Bug 3444 – foreach(i, elem; range) should work

Status
RESOLVED
Resolution
WONTFIX
Severity
enhancement
Priority
P2
Component
dmd
Product
D
Version
D2
Platform
Other
OS
Windows
Creation time
2009-10-26T18:38:59Z
Last change time
2022-09-08T08:24:34Z
Keywords
patch
Assigned to
No Owner
Creator
David Simcha

Attachments

IDFilenameSummaryContent-TypeSize
659fix-3444-foreachrange-index.patchpatch against dmd r526text/plain6271

Comments

Comment #0 by dsimcha — 2009-10-26T18:38:59Z
Currently, one cannot do a foreach statement over a range that also gives the index. This is inconsistent with arrays. I'm not sure if it's the best fix, but at least a temporary fix is to mix this thing into all ranges: template CountForeach(I) { int opApply(int delegate(ref I, ref typeof(this.front())) dg) { I index = 0; int result; foreach(elem; this) { result = dg(index, elem); if(result) { break; } ++index; } return result; } } Usage: struct SomeRange { SomeType front() { return something; } void popFront() { doStuff(); } bool empty() { return amIEmpty(); } mixin CountForeach!size_t; } void main() { SomeRange someRange; foreach(elem; someRange) {} // Uses range interface directly. foreach(i, elem; someRange) {} // Uses the mixin; }
Comment #1 by dsimcha — 2009-12-09T20:03:17Z
Fixed.
Comment #2 by dsimcha — 2009-12-09T20:37:20Z
Argh, accidentally marked the wrong bug fixed.
Comment #3 by rsinfu — 2010-06-09T23:25:08Z
Created attachment 659 patch against dmd r526 Implemented foreach(i, e; r) and foreach_reverse(i, e; r).
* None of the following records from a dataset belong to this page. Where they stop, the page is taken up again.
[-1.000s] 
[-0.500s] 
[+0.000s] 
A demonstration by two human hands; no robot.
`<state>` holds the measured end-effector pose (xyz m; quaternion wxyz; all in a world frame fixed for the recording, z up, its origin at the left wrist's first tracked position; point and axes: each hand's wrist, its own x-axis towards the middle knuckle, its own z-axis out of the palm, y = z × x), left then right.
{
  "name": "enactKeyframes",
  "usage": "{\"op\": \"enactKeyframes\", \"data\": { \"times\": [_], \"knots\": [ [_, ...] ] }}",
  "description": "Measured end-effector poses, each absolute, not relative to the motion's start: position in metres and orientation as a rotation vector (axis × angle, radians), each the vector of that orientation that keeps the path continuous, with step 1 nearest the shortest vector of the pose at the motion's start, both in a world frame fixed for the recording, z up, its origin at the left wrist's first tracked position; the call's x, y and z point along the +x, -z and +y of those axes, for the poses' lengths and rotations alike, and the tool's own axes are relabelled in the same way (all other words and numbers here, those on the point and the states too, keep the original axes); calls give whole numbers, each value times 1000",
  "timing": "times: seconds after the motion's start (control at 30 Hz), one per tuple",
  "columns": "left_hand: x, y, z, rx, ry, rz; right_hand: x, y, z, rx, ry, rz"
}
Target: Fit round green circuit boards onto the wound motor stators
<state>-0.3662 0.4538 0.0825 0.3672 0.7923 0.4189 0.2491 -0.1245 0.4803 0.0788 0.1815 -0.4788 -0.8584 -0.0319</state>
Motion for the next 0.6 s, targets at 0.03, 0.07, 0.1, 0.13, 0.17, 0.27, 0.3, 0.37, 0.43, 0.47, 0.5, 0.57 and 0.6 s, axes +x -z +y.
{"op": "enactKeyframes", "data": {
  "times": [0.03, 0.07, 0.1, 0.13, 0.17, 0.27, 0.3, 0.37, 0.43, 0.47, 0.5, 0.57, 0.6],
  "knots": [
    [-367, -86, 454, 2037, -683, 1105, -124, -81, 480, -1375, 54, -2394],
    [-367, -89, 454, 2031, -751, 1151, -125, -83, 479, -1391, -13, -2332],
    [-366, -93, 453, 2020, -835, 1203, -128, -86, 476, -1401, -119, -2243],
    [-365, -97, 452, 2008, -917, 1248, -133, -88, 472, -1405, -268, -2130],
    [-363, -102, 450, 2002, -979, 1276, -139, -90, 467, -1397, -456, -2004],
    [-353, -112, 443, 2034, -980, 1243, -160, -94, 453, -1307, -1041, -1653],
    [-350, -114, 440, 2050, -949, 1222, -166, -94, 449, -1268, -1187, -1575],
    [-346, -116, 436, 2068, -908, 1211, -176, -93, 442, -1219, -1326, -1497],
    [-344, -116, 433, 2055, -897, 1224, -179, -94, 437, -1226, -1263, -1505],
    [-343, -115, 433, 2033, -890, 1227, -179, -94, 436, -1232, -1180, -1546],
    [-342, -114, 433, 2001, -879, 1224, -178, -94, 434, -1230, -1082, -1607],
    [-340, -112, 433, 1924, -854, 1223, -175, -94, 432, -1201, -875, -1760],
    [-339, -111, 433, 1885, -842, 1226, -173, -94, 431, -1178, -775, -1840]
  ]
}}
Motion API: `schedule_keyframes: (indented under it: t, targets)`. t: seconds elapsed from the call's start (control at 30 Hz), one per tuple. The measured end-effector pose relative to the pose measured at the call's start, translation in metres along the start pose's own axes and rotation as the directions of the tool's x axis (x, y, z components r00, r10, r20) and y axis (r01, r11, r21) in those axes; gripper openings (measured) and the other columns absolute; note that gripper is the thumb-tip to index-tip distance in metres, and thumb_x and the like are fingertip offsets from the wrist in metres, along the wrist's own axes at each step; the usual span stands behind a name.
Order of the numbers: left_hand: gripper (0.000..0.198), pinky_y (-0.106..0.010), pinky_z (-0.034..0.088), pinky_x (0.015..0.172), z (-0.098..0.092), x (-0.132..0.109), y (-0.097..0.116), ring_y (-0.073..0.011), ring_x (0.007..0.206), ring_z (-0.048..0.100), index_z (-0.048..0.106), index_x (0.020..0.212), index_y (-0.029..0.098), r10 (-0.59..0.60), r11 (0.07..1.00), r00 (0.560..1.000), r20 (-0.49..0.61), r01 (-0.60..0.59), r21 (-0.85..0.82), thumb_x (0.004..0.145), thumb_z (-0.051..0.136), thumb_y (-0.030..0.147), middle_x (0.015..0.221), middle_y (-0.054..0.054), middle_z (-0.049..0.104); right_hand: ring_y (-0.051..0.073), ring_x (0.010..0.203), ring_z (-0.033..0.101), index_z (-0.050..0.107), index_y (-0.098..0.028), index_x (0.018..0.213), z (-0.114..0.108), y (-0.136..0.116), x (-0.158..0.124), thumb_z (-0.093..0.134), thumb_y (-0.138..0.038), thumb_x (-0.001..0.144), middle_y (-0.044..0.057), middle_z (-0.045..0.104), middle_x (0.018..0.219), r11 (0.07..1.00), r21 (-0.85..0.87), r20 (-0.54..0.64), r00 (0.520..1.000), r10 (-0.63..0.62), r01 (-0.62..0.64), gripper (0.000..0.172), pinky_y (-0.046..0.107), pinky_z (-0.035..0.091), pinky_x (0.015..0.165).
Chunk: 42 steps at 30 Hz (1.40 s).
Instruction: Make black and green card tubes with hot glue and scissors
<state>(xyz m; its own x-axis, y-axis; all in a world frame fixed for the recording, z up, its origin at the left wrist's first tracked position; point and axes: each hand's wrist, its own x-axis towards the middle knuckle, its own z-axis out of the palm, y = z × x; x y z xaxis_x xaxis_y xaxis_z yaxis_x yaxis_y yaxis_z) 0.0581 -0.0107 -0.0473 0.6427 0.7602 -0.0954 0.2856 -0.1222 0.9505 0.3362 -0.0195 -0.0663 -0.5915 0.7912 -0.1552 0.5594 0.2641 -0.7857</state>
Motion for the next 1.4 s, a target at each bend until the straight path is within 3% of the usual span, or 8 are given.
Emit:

For reverse iteration with index, r must have a length property.
Comment #4 by razvan.nitu1305 — 2018-02-15T12:52:26Z
This has been implemented. Closing as fixed.
Comment #5 by simen.kjaras — 2018-02-15T13:10:23Z
Really? Cause this fails to compile for me: unittest { import std.range, std.stdio; foreach (i, e; 100.iota) writeln(i, ": ", e); } Error: cannot infer argument types, expected 1 argument, not 2 Adding types for i and e, or using ranges other than iota, don't seem to change the result. This is on DMD 2.078.2 on Windows. There's a workaround in std.range.enumerate. If that's the implementation you refer to, please include that information. If there's an implementation of this in an upcoming DMD release, please include that information.
Comment #6 by dmitry.olsh — 2018-05-16T09:02:54Z
(In reply to Simen Kjaeraas from comment #5) > Really? Cause this fails to compile for me: > > unittest { > import std.range, std.stdio; > foreach (i, e; 100.iota) > writeln(i, ": ", e); > } > > Error: cannot infer argument types, expected 1 argument, not 2 > > Adding types for i and e, or using ranges other than iota, don't seem to > change the result. This is on DMD 2.078.2 on Windows. > > There's a workaround in std.range.enumerate. If that's the implementation > you refer to, please include that information. If there's an implementation > of this in an upcoming DMD release, please include that information. This works today. And arguably there many other use cases that could work in the same way, so I do doubt the niche case of 0..n indexing will be worth the enhancement to the compiler especially as it uses the same exact syntax as tuple unpacking. void main() { import std.range, std.stdio; foreach (i, e; 100.iota.enumerate) writeln(i, ": ", e); }
Comment #7 by razvan.nitu1305 — 2022-09-08T08:24:34Z
(In reply to Simen Kjaeraas from comment #5) > Really? Cause this fails to compile for me: > > unittest { > import std.range, std.stdio; > foreach (i, e; 100.iota) > writeln(i, ": ", e); > } > > Error: cannot infer argument types, expected 1 argument, not 2 > > Adding types for i and e, or using ranges other than iota, don't seem to > change the result. This is on DMD 2.078.2 on Windows. > > There's a workaround in std.range.enumerate. If that's the implementation > you refer to, please include that information. If there's an implementation > of this in an upcoming DMD release, please include that information. I was referring to the enumarate workaround. Sorry for not being explicit. As Dmitri has pointed out, the additional complexities added to support this aren't worth it since we have a decent workaround.